Humans. The skill runs inside an AI assistant, but the point is better human judgement. It gives the
assistant a process for asking questions, mapping incentives, and avoiding instant advice.
Which assistants does it work with?
Any assistant that can load a markdown skill or instruction file. Use the agent-specific install if
one exists. Otherwise, use the manual markdown import.
When should I not use it?
Do not use it for pure calculations, one-person decisions, generic copywriting, definitions, or
cosplaying Machiavelli with a terminal. If there is no other actor making choices, use a simpler
tool.
Can I trust the recommendation?
Treat it as a structured hypothesis. The assistant can sound confident while missing context. Use
the model to see incentives and likely responses, then apply your own judgement. The model can map
the game. It cannot live with the consequences.
Files
game-theorist/
├── skills/game-theorist/
│ ├── SKILL.md Source of truth, only edit this
│ ├── references/ Bundled depth: frameworks, edge-cases, worked-examples, HTML template
│ └── tests/ Evaluation cases + scoring rubric
├── docs/ Public mirror: frameworks.md, resources.md
├── examples/ analysis-example.html, theory-*.html, worked-examples.md, edge-cases.md
├── demos/ Full six-phase conversation transcripts
├── assets/ Branding + screenshots
├── CLAUDE.md / AGENTS.md / GEMINI.md / .clinerules Per-agent reference docs
├── .cursor/ + .windsurf/ Auto-synced skill copies (never edit directly)
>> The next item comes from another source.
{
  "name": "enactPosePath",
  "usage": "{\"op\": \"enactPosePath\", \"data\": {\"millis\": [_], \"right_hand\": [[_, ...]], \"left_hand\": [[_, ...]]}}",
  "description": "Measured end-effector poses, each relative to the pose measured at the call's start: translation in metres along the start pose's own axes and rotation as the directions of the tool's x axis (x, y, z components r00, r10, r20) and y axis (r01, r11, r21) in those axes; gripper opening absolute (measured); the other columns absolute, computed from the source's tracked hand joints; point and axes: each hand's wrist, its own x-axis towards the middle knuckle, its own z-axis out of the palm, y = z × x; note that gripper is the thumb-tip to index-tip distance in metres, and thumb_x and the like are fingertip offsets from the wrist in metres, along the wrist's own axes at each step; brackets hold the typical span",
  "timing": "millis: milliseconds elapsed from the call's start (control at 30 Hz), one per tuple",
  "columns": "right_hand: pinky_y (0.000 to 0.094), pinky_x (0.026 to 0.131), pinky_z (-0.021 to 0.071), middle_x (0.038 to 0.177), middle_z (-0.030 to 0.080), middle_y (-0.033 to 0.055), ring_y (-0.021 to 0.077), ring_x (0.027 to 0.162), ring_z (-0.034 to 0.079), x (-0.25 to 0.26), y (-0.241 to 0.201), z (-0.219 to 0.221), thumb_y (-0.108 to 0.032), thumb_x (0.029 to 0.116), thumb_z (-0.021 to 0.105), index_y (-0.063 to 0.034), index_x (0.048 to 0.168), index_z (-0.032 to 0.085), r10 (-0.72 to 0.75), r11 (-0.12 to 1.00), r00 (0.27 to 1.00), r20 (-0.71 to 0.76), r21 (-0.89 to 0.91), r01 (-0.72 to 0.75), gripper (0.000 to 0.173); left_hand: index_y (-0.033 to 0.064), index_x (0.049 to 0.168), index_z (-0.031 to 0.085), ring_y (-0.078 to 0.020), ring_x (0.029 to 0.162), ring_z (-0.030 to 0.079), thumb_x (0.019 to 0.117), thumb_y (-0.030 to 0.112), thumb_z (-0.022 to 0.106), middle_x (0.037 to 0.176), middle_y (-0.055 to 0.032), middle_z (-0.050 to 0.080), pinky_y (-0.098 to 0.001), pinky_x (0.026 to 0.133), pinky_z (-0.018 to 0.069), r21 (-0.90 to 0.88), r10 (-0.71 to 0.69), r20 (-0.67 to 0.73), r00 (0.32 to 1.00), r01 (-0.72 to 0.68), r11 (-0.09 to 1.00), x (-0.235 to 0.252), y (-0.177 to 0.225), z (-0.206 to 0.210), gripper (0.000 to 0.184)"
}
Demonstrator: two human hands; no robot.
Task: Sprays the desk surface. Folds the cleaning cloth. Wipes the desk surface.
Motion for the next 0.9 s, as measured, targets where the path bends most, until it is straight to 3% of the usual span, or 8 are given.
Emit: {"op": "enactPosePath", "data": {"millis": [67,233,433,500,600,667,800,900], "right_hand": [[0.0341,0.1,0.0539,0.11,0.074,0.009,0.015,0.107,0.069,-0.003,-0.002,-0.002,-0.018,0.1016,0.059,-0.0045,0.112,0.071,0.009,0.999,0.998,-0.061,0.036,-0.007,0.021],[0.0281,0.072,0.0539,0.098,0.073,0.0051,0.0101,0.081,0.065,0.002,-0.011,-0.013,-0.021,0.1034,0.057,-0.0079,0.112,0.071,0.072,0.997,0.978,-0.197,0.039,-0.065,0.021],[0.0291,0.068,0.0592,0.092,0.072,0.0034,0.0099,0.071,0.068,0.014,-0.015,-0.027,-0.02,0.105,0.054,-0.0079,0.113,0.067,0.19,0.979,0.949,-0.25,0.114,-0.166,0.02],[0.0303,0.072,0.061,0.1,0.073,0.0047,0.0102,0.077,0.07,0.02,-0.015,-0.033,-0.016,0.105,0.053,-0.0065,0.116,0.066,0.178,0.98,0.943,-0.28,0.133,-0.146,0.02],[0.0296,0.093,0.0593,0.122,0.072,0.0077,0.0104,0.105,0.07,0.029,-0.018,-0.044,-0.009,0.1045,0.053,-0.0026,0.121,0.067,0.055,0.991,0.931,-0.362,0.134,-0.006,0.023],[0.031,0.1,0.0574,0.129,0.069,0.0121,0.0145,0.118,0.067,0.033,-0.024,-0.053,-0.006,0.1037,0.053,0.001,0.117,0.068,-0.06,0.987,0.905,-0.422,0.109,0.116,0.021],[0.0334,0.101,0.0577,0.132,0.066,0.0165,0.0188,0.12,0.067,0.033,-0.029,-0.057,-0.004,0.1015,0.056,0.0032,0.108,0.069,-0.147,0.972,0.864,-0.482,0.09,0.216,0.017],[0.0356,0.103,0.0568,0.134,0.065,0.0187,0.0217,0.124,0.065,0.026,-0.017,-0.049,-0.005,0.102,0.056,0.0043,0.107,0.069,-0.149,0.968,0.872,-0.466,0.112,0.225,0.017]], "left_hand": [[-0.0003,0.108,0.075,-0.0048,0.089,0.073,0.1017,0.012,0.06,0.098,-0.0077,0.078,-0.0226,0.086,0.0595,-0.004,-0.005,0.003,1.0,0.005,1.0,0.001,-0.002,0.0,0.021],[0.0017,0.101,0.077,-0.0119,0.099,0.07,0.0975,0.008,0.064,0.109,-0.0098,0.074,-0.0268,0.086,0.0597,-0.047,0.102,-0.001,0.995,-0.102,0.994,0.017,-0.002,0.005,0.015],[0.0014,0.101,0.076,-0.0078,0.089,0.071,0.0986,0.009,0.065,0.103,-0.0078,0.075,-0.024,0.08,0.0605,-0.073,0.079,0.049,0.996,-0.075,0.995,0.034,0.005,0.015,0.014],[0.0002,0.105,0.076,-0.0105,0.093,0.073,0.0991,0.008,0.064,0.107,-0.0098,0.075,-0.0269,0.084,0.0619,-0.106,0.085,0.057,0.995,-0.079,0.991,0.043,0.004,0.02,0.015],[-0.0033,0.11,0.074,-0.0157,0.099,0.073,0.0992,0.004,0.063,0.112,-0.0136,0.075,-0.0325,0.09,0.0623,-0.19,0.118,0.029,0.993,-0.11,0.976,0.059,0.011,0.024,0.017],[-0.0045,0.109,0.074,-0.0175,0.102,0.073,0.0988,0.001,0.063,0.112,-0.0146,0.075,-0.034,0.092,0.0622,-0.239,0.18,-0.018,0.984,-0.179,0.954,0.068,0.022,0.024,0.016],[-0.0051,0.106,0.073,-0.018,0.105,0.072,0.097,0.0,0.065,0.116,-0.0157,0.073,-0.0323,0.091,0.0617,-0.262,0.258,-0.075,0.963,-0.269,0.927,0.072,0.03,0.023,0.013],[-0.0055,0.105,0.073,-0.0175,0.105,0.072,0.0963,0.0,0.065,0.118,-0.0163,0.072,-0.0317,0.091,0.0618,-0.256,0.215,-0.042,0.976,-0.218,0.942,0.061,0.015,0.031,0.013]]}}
└── .github/workflows/ Validation, examples deployment, and skill sync
The .github/workflows/sync-skill.yml workflow propagates any change toskills/game-theorist/SKILL.md to all agent-specific locations on every push to main. Edit one
file, every tool stays in sync.
Contributing
Feedback is welcome: better examples, sharper frameworks, broken install reports, weird edge cases,
or critiques of the reasoning flow. This is meant to improve through real use.
See CONTRIBUTING.md before opening a PR. Behaviour changes go throughskills/game-theorist/SKILL.md. Never edit the auto-generated copies directly.